Muhterem dostlar.
Bizim çocukluğumuz ve gençliğimiz çok yokluklar içinde geçti. Ama mutluyduk.
İnanın ki o günleri arıyorum.
Şimdiki ismi Kayıhan olan o zamanlarda ismi Garen Kayavıran, Tekke Garen, Hayran Balı, Hayranlar olan köyde yaşıyoruz.
Boş zamanlarımızda arkadaşlarımızla nal oynardık.
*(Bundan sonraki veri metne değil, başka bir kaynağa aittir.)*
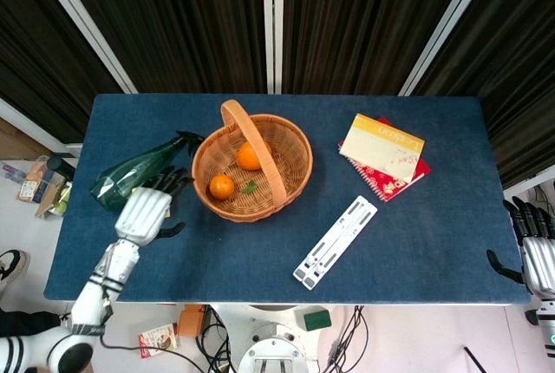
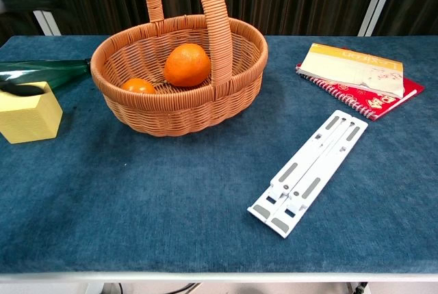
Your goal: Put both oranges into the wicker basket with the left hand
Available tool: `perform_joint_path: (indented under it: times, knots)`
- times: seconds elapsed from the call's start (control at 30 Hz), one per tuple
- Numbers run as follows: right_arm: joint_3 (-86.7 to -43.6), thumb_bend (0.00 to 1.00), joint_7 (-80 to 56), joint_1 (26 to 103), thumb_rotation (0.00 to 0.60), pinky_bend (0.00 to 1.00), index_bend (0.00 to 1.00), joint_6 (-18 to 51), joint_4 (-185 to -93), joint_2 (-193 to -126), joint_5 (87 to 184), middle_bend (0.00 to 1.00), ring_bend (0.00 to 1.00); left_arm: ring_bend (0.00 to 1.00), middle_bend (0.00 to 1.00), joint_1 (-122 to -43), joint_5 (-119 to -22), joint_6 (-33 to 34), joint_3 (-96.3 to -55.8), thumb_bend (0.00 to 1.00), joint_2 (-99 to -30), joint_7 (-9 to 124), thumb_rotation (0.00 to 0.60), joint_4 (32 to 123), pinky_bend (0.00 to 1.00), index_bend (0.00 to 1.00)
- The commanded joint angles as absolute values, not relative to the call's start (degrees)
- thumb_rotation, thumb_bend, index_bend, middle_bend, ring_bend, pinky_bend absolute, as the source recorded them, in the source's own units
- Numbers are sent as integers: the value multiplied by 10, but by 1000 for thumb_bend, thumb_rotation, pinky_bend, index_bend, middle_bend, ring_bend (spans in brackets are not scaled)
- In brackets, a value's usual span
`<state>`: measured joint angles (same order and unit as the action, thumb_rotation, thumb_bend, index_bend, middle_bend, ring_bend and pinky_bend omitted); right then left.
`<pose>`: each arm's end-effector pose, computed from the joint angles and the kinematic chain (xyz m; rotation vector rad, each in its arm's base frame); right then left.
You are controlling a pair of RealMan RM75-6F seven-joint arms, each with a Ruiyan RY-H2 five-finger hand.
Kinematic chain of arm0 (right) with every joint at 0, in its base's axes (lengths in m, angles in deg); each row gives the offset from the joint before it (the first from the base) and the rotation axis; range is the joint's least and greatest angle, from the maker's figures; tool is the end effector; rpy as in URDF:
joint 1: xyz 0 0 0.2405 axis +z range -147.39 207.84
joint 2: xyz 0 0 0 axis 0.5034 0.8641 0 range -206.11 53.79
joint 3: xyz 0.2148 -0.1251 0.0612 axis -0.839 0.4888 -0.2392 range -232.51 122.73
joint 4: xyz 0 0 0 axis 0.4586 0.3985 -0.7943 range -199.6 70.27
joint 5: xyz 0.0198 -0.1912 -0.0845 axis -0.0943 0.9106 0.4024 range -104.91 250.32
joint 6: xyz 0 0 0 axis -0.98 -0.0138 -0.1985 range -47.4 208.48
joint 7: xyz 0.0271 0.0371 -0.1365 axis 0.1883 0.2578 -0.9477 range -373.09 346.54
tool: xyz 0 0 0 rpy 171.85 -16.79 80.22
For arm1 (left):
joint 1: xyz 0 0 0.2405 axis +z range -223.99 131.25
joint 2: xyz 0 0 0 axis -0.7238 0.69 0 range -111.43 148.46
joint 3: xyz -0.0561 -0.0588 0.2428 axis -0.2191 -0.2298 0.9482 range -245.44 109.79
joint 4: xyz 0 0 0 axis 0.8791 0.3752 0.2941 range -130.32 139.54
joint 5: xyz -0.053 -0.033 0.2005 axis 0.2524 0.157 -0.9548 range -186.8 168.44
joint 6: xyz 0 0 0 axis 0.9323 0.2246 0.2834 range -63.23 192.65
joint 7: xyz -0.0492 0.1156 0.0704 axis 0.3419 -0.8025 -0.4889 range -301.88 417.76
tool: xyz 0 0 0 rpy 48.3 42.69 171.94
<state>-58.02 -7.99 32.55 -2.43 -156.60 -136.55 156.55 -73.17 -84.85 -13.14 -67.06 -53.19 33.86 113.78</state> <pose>-0.3313 -0.1679 0.1796 1.3271 -0.9808 0.8555 -0.1852 0.2428 0.0784 -1.7003 -0.8707 -0.9650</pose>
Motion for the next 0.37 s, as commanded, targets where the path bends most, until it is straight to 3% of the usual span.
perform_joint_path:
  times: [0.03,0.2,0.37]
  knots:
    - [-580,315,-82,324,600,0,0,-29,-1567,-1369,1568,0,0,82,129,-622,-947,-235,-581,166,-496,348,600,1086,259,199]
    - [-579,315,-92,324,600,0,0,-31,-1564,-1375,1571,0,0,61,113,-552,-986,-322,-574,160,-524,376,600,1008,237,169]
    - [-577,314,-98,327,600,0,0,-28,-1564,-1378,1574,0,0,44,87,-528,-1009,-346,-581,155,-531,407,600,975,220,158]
Hayvanlardan çıkan eskimiş nalları toplar, tele dizer, toprağa bir daire çizer, pulluklardan çıkan demirlerle nalı vurur daire dışına çıkan nal da kim çıkartmışsa onun olurdu.
Ayrıca aşık oynardık.
Aşık atılır, tarafların elinde ya kibrit veya düğme olurdu.
Aşığı oturtamazsanız kişinin elindeki kibrit veya düğme kadar karşıya verirdiniz.
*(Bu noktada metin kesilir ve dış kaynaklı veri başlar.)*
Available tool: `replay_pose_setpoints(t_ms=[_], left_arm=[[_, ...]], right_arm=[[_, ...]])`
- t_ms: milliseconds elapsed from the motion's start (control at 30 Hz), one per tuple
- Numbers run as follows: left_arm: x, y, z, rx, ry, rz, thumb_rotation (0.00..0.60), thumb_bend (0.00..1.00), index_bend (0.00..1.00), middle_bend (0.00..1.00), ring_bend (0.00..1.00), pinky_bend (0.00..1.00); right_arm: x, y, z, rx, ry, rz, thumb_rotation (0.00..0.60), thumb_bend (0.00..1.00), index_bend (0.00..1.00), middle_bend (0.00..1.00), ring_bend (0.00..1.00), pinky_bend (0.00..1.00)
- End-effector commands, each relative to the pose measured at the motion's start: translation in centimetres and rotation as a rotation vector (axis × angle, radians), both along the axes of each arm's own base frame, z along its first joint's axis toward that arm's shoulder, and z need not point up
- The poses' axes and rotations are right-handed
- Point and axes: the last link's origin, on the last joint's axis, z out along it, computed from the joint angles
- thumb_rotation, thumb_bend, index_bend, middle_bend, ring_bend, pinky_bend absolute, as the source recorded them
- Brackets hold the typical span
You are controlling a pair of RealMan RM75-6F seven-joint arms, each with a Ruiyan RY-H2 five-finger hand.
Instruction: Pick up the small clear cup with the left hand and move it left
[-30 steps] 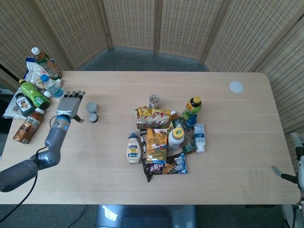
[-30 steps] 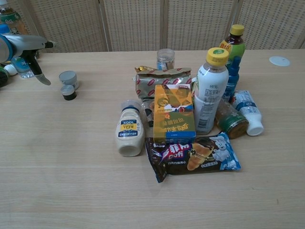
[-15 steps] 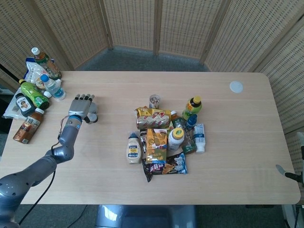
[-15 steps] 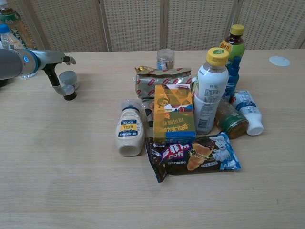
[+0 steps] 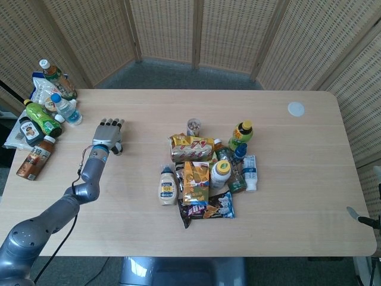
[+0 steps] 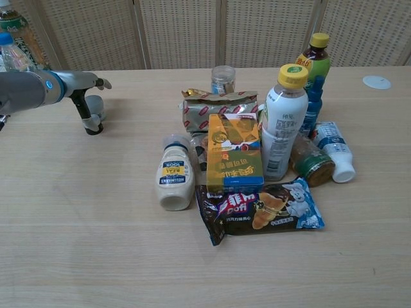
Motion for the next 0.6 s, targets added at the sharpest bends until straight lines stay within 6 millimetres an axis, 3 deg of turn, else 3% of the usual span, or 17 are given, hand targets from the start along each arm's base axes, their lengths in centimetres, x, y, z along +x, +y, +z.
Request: replay_pose_setpoints(t_ms=[33, 433, 600], left_arm=[[0.1, -0.1, -0.3, -0.004, -0.004, 0.002, 0.600, 0.00, 0.00, 0.00, 0.00, 0.00], [1.0, -0.9, -1.0, -0.048, -0.064, 0.004, 0.600, 0.00, 0.00, 0.00, 0.00, 0.00], [1.3, -2.0, -0.9, -0.084, -0.084, 0.006, 0.600, 0.00, 0.00, 0.00, 0.00, 0.05]], right_arm=[[0.0, 0.0, 0.0, -0.001, 0.000, -0.001, 0.600, 0.00, 0.00, 0.00, 0.00, 0.00], [0.1, 0.1, 0.3, -0.009, -0.006, 0.008, 0.600, 0.00, 0.00, 0.00, 0.00, 0.00], [0.3, 0.2, 0.4, -0.011, -0.010, 0.015, 0.600, 0.00, 0.00, 0.00, 0.00, 0.00]])
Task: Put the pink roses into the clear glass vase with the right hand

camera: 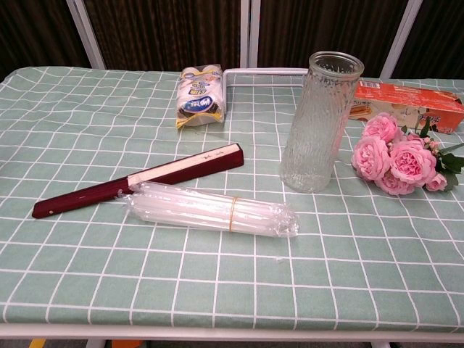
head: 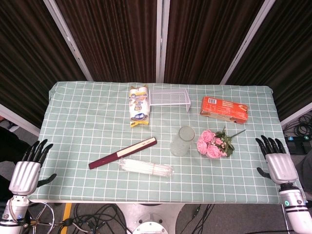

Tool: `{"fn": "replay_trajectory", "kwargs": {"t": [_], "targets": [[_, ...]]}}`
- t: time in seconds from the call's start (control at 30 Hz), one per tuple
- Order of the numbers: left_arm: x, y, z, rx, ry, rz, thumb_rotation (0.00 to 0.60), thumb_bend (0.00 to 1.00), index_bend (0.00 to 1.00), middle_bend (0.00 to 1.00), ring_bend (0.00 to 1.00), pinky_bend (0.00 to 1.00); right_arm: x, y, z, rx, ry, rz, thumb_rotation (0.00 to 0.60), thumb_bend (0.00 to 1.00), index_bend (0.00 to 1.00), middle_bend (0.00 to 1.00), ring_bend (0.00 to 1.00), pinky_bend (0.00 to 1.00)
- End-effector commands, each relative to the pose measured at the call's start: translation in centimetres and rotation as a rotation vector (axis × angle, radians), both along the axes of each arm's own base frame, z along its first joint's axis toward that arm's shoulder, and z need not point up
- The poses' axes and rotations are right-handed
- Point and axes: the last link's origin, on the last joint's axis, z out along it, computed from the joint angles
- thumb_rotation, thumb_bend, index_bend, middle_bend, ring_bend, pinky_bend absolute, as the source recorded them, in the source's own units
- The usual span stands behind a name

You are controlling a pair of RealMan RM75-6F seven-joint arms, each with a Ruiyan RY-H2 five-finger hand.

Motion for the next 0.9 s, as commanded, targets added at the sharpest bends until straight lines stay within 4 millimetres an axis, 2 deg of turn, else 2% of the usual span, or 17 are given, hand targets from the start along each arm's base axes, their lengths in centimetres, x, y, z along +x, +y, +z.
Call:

Bazı büyüklerimiz ise tahtadan tabanca yaparlardı.
Ayrıca geceleri Tekkeli gençlerle saklambaç oynardık.
Ne güzel günlerdi…
***
Harman zamanı buğday arpa nohut vs. savrulduktan sonra gençler için gün doğardı.
Cebimizde para yok ama harmanda buğday arpa vs. var. Sermaye bunlar.
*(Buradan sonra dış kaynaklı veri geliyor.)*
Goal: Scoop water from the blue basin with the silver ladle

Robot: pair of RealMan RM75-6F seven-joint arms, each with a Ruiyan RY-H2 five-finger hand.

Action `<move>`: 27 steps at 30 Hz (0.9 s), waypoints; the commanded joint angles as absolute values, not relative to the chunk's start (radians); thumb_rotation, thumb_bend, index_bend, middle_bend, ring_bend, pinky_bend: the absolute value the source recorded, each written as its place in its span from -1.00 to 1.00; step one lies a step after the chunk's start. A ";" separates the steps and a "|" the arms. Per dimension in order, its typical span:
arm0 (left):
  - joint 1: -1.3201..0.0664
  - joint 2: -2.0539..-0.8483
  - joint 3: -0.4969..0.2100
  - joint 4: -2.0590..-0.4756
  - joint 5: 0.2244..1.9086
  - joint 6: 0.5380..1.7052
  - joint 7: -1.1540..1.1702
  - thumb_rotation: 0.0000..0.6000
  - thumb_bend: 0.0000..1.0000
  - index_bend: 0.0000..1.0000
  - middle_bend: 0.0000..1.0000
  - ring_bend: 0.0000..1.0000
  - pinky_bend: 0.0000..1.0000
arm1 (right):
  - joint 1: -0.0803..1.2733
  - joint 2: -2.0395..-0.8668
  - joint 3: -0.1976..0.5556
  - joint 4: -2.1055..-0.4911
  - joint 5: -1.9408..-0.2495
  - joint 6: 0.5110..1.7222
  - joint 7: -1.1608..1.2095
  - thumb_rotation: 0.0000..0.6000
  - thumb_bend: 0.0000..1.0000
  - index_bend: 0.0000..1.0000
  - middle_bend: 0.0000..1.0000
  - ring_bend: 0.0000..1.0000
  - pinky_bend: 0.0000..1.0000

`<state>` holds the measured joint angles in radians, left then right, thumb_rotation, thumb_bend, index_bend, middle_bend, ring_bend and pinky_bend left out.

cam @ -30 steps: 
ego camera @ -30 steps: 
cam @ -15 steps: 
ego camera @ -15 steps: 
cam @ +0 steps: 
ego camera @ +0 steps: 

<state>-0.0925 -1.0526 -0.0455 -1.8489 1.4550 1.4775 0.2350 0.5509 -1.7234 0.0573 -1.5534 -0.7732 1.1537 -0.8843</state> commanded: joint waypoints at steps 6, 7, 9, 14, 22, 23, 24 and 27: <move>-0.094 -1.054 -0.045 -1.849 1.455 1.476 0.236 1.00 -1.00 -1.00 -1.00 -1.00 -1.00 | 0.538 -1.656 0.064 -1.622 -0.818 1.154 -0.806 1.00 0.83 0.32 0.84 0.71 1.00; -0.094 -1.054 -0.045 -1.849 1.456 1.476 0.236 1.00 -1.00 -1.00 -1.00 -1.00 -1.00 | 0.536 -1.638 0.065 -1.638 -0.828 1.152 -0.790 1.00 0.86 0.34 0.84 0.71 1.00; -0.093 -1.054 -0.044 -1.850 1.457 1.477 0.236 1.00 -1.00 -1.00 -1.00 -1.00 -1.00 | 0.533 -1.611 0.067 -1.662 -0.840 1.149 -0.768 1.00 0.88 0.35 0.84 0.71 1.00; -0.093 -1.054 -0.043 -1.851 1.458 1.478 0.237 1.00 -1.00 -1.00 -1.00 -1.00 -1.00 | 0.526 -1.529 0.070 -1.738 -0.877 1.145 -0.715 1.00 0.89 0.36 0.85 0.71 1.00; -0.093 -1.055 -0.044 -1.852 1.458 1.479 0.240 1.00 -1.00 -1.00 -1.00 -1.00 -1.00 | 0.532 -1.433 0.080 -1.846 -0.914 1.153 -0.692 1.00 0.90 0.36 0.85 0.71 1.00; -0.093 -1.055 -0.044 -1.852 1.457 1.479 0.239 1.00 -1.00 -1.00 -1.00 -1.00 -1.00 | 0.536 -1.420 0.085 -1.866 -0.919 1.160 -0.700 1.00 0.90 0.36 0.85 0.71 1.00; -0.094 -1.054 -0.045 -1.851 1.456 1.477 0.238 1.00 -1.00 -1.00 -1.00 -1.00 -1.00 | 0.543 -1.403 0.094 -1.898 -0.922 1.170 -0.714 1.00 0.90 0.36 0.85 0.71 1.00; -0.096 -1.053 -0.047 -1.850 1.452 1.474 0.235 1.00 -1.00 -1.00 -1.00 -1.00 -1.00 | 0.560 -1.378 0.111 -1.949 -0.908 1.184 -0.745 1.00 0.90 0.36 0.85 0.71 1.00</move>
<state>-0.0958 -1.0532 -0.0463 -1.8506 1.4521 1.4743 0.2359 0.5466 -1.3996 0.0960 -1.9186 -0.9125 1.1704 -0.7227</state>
Buğdaylar yukarı çeşmede yıkanır, harman yerlerine serilir, kuruyana kadar geceleri beklenirdi.
Herkes yatağını da getirirdi.
O dönemlerde sevgili nedir bilmezdik. Bir oğlan bir kıza aşık olmuşsa, “Ali Ayşe’ye veya Ayşe Ali’ye yanmış” derlerdi.
Erkekler para olmadığı için harmandan bir demir veya bir kutu buğday arpa veya buğday vs. çalar, bakkala götürür, kaba şeker ve kabuklu fıstık alır, sevdiği kıza gönderirlerdi.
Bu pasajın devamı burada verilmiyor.